Les experts soulignent que les fluctuations des prix du minerai de fer sont souvent influencées par divers facteurs économiques, y compris la demande en Chine, le premier consommateur mondial de ce métal. La Chine, qui a connu une croissance rapide de sa production d'acier, commence à ralentir, ce qui a des répercussions directes sur le minerai de fer.
Les prévisions de l'Australie, le plus grand producteur et exportateur mondial de minerai de fer, indiquent que la tendance à la baisse des prix devrait se poursuivre au moins jusqu'en 2031. Cette situation pose des défis considérables pour les pays africains qui sont fortement dépendants de l'exportation de ce minerai pour leur économie.
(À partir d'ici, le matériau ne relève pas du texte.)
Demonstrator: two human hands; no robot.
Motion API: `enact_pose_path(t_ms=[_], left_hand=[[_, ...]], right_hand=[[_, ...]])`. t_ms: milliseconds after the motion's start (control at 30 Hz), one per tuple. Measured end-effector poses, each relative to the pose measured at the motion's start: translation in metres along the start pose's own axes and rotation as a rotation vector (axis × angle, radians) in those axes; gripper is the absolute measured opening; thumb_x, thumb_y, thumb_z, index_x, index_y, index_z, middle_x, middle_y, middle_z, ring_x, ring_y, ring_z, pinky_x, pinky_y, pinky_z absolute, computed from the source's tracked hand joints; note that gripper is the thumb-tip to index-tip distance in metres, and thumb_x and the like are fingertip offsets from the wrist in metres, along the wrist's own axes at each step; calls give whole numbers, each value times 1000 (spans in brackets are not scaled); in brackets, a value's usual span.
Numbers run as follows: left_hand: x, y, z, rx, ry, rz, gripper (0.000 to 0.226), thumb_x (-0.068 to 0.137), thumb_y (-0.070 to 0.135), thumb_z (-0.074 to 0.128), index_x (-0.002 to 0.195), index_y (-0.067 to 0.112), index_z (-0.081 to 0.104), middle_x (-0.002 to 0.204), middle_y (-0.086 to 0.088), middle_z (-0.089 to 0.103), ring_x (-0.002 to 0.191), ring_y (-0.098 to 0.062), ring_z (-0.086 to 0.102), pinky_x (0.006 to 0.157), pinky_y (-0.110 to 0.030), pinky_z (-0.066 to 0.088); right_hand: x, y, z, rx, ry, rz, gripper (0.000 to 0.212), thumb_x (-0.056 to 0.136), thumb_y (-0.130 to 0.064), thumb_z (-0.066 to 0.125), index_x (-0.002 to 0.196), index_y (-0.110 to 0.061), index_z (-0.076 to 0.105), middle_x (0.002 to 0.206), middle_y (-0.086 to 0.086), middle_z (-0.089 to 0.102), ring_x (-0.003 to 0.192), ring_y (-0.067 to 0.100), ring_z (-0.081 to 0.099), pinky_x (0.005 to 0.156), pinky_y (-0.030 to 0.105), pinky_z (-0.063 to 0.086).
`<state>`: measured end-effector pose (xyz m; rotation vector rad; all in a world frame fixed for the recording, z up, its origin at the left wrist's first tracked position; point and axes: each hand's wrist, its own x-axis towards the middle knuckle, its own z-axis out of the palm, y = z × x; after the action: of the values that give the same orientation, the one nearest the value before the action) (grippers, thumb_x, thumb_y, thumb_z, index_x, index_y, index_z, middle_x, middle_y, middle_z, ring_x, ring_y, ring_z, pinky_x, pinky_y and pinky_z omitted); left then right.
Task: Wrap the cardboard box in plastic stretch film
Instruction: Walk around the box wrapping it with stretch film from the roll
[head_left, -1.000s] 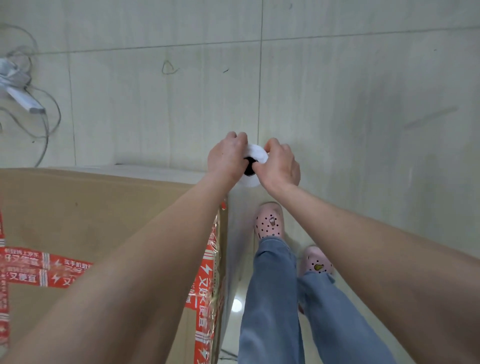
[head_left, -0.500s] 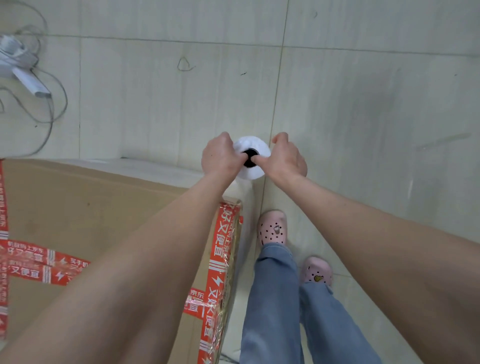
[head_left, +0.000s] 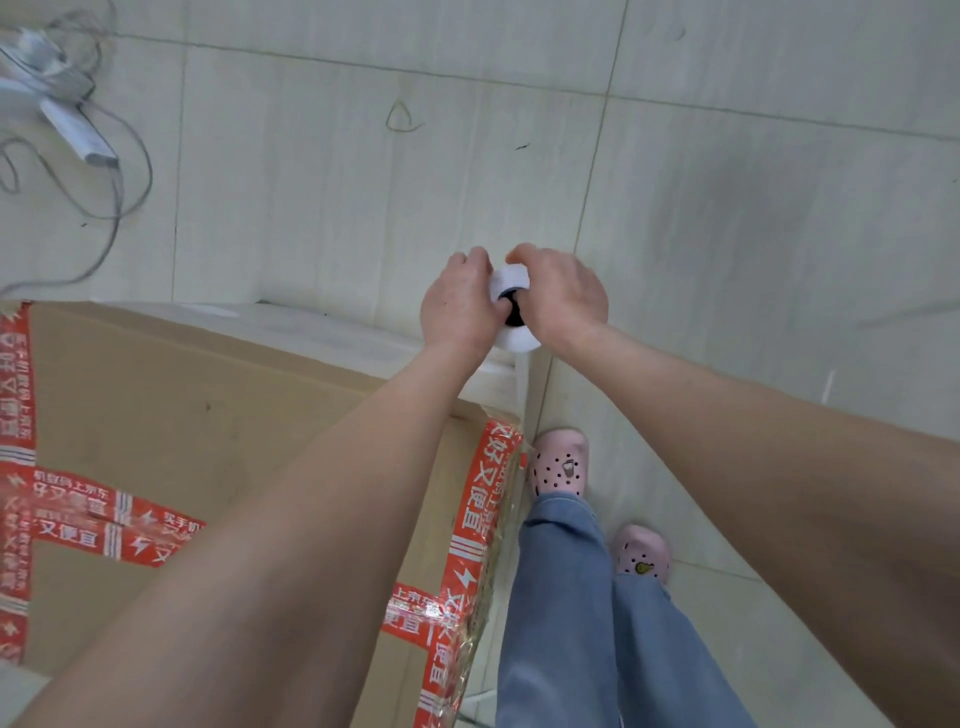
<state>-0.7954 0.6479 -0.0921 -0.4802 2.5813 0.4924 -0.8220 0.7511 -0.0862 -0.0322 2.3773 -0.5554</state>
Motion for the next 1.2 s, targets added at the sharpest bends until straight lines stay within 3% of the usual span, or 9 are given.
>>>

La baisse des prix pourrait réduire les revenus gouvernementaux, affectant ainsi les investissements et les projets de développement sur le continent.
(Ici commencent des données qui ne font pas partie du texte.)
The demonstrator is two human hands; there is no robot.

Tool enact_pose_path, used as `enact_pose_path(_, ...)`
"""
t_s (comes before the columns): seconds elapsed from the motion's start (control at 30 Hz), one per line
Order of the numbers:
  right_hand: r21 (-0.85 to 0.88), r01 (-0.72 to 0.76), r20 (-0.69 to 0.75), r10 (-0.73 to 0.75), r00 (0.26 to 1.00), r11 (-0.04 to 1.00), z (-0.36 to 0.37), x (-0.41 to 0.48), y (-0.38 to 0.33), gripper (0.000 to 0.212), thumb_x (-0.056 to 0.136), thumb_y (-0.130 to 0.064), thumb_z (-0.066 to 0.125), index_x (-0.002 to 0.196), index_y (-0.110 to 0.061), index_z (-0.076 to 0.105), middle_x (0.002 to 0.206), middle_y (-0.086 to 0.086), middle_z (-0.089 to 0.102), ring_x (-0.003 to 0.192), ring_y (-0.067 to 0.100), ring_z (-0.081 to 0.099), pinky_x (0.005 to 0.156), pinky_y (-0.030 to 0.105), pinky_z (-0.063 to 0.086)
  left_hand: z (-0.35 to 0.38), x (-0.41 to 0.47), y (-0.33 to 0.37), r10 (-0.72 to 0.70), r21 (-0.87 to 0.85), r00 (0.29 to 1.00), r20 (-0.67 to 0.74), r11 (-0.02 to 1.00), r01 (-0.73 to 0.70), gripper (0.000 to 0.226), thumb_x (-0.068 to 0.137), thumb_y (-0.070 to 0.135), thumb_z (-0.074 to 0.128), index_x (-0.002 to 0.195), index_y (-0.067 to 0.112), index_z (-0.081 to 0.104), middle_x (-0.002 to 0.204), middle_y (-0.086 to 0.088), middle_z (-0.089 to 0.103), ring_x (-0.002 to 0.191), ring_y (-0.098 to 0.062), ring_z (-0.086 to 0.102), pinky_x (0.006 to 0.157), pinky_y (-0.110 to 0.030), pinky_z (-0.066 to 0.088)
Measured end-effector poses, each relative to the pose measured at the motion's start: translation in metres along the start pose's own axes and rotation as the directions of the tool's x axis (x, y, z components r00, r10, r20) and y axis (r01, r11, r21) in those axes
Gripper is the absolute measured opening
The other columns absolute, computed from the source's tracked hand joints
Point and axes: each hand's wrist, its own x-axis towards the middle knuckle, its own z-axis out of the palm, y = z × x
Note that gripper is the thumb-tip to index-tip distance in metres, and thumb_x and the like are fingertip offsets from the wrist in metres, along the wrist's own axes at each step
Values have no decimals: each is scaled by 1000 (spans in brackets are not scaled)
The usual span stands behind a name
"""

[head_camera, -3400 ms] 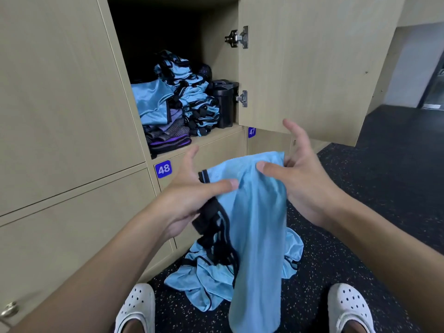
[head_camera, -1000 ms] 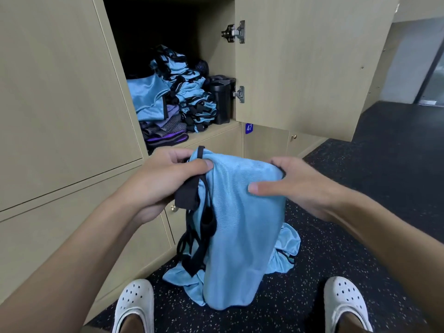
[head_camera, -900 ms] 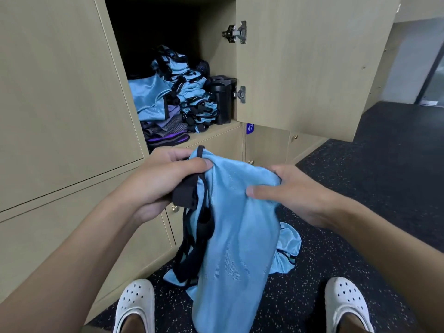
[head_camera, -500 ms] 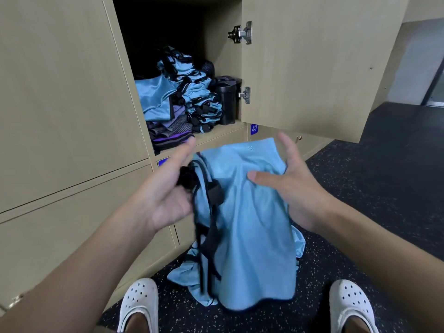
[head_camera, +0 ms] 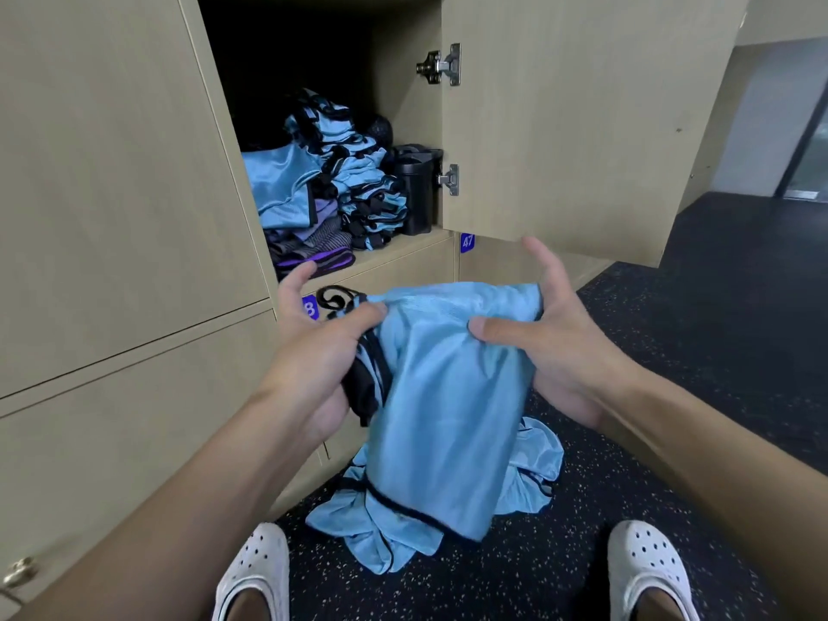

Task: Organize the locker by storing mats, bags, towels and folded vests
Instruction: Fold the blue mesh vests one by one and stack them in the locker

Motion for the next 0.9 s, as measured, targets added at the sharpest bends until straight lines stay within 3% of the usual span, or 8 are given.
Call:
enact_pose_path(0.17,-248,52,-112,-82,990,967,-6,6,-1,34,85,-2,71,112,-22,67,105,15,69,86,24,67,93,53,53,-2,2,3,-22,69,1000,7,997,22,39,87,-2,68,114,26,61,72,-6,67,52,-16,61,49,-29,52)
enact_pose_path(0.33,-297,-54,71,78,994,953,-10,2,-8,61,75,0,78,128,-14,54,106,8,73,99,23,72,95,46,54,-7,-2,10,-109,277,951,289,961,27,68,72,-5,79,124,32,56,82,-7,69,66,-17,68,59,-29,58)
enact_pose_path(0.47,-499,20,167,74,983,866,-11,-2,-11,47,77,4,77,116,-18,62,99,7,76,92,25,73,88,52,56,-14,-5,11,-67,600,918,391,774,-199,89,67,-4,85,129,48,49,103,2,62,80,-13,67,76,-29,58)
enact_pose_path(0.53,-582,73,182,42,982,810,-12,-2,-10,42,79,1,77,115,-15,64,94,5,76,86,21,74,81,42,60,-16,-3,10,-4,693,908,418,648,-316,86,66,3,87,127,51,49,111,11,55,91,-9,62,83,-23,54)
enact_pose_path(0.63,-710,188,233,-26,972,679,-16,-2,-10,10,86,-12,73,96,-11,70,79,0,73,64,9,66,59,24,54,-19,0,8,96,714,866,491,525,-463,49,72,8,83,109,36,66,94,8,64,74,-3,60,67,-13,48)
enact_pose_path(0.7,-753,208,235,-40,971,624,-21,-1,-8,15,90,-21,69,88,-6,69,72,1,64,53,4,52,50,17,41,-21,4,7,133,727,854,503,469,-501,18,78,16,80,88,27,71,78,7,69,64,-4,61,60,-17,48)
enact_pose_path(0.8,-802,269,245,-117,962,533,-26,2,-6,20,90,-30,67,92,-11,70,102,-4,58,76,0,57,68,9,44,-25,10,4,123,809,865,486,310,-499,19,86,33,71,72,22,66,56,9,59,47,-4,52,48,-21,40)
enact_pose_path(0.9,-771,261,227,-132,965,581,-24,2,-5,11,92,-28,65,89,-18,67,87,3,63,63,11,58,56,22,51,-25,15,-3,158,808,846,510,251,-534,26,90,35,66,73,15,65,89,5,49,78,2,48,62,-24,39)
Les pays africains tels que le Nigeria, le Ghana et la République Démocratique du Congo, qui cherchent à capitaliser sur leurs ressources minérales, se trouvent dans une position délicate. Ils doivent envisager des stratégies alternatives pour diversifier leurs économies et réduire leur dépendance au minerai de fer, tout en cherchant à attirer des investissements étrangers dans d'autres secteurs.
Dans ce contexte, il est crucial que les pays africains collaborent pour développer des politiques économiques solides et favoriser la coopération régionale. Cela pourrait augmenter leur résilience face aux fluctuations des marchés mondiaux et créer des opportunités d'innovation et de développement durable.